Using the material below, print the line that contains "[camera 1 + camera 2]", the line that contains "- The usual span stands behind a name", and every line in between, exactly and nothing else.

▶ **RECORDS PROVIDED**
□ □ □ □

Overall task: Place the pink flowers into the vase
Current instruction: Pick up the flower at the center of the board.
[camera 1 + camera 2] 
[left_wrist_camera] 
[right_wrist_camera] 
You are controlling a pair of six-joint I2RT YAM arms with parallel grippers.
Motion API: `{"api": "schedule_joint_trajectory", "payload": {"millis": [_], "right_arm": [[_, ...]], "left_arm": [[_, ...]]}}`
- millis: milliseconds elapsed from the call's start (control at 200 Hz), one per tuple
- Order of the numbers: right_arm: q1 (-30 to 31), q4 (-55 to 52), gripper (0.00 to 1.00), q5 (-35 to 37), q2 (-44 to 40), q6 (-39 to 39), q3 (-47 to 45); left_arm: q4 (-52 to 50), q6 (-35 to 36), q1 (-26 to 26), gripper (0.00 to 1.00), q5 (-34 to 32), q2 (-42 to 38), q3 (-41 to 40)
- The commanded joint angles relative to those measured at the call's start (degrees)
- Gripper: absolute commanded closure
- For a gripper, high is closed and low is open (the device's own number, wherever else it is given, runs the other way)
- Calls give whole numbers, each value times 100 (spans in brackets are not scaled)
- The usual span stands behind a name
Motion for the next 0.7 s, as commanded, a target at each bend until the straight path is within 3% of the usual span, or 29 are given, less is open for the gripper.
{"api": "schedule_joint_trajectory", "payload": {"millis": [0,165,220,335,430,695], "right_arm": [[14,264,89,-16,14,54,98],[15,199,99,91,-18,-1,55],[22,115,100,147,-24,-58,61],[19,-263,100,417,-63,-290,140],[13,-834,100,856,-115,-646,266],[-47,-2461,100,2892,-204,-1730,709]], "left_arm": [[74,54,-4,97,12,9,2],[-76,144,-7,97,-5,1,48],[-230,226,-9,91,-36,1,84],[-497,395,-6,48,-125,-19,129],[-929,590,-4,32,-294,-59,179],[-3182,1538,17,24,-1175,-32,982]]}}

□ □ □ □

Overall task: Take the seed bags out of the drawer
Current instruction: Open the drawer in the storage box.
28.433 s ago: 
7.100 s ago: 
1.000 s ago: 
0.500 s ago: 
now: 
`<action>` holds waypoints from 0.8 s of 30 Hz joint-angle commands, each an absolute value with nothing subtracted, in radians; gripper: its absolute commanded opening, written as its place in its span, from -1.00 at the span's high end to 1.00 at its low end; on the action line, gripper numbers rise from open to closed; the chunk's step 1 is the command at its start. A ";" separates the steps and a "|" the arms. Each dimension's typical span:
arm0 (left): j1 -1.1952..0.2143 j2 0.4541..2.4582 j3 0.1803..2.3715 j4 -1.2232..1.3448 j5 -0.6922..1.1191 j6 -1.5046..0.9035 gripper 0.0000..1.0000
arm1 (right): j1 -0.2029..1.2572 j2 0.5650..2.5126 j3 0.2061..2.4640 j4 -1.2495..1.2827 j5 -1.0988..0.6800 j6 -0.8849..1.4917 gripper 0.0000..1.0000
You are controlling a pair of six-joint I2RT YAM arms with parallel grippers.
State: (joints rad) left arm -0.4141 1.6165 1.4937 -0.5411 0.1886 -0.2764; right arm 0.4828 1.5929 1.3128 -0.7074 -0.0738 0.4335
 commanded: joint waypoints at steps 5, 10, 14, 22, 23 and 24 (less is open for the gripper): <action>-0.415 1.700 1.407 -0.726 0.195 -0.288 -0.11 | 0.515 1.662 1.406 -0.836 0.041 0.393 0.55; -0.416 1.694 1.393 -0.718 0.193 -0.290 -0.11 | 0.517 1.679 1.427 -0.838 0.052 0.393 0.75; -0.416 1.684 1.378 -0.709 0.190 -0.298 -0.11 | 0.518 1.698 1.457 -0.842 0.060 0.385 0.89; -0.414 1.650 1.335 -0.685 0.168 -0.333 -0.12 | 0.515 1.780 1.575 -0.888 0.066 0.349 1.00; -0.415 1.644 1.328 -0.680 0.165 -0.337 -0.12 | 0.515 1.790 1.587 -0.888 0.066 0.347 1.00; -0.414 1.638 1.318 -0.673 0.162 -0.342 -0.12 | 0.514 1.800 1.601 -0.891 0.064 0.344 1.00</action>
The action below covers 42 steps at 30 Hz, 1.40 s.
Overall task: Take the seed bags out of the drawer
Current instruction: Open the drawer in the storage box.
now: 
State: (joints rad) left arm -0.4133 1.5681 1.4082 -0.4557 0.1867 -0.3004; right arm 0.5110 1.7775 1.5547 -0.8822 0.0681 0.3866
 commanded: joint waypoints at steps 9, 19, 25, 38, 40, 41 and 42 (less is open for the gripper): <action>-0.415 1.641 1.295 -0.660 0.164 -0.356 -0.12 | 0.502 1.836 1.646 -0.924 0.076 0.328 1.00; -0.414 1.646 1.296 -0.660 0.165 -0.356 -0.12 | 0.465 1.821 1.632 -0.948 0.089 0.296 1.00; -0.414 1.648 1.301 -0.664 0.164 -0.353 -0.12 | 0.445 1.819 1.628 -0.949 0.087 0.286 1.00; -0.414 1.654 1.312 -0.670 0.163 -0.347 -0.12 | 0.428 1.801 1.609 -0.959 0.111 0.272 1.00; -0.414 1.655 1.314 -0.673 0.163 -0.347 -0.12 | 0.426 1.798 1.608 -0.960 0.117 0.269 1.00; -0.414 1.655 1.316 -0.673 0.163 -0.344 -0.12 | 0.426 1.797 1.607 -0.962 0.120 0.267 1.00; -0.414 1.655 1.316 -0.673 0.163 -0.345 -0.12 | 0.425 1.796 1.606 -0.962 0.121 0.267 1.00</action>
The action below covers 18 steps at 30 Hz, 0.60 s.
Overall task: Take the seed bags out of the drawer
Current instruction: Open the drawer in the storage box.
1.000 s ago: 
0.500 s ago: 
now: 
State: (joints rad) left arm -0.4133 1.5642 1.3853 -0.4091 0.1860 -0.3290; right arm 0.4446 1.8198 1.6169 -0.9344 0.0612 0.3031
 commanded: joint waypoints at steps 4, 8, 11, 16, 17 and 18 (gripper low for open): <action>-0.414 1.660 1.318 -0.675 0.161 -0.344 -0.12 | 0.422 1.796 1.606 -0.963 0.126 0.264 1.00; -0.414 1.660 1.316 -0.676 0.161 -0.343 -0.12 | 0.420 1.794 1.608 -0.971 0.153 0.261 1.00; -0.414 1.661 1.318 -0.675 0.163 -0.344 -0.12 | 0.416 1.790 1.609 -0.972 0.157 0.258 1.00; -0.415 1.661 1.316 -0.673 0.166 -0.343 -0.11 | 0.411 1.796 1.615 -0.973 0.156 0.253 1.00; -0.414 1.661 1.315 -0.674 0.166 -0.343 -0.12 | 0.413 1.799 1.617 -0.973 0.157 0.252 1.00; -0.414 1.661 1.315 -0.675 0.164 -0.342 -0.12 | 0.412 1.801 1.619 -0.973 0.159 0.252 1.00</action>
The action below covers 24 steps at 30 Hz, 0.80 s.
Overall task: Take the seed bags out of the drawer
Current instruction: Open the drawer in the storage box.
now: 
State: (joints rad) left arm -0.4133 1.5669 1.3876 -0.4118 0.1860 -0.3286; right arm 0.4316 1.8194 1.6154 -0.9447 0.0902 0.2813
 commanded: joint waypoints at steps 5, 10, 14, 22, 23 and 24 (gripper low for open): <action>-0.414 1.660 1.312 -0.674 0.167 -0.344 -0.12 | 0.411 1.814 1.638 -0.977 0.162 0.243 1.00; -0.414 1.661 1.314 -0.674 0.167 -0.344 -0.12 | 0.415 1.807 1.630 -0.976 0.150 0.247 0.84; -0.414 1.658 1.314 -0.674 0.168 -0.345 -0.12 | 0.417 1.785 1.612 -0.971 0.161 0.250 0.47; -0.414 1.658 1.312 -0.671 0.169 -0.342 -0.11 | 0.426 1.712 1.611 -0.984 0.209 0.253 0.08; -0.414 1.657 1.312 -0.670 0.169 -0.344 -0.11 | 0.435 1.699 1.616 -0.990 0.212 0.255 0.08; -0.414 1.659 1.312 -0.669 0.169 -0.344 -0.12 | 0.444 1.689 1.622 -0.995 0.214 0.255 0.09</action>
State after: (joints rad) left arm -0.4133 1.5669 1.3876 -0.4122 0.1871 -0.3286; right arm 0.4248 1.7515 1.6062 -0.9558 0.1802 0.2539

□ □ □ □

▶ **SOLUTION**
[camera 1 + camera 2] 
[left_wrist_camera] 
[right_wrist_camera] 
You are controlling a pair of six-joint I2RT YAM arms with parallel grippers.
Motion API: `{"api": "schedule_joint_trajectory", "payload": {"millis": [_], "right_arm": [[_, ...]], "left_arm": [[_, ...]]}}`
- millis: milliseconds elapsed from the call's start (control at 200 Hz), one per tuple
- Order of the numbers: right_arm: q1 (-30 to 31), q4 (-55 to 52), gripper (0.00 to 1.00), q5 (-35 to 37), q2 (-44 to 40), q6 (-39 to 39), q3 (-47 to 45); left_arm: q4 (-52 to 50), q6 (-35 to 36), q1 (-26 to 26), gripper (0.00 to 1.00), q5 (-34 to 32), q2 (-42 to 38), q3 (-41 to 40)
- The commanded joint angles relative to those measured at the call's start (degrees)
- Gripper: absolute commanded closure
- For a gripper, high is closed and low is open (the device's own number, wherever else it is given, runs the other way)
- Calls give whole numbers, each value times 100 (spans in brackets are not scaled)
- The usual span stands behind a name

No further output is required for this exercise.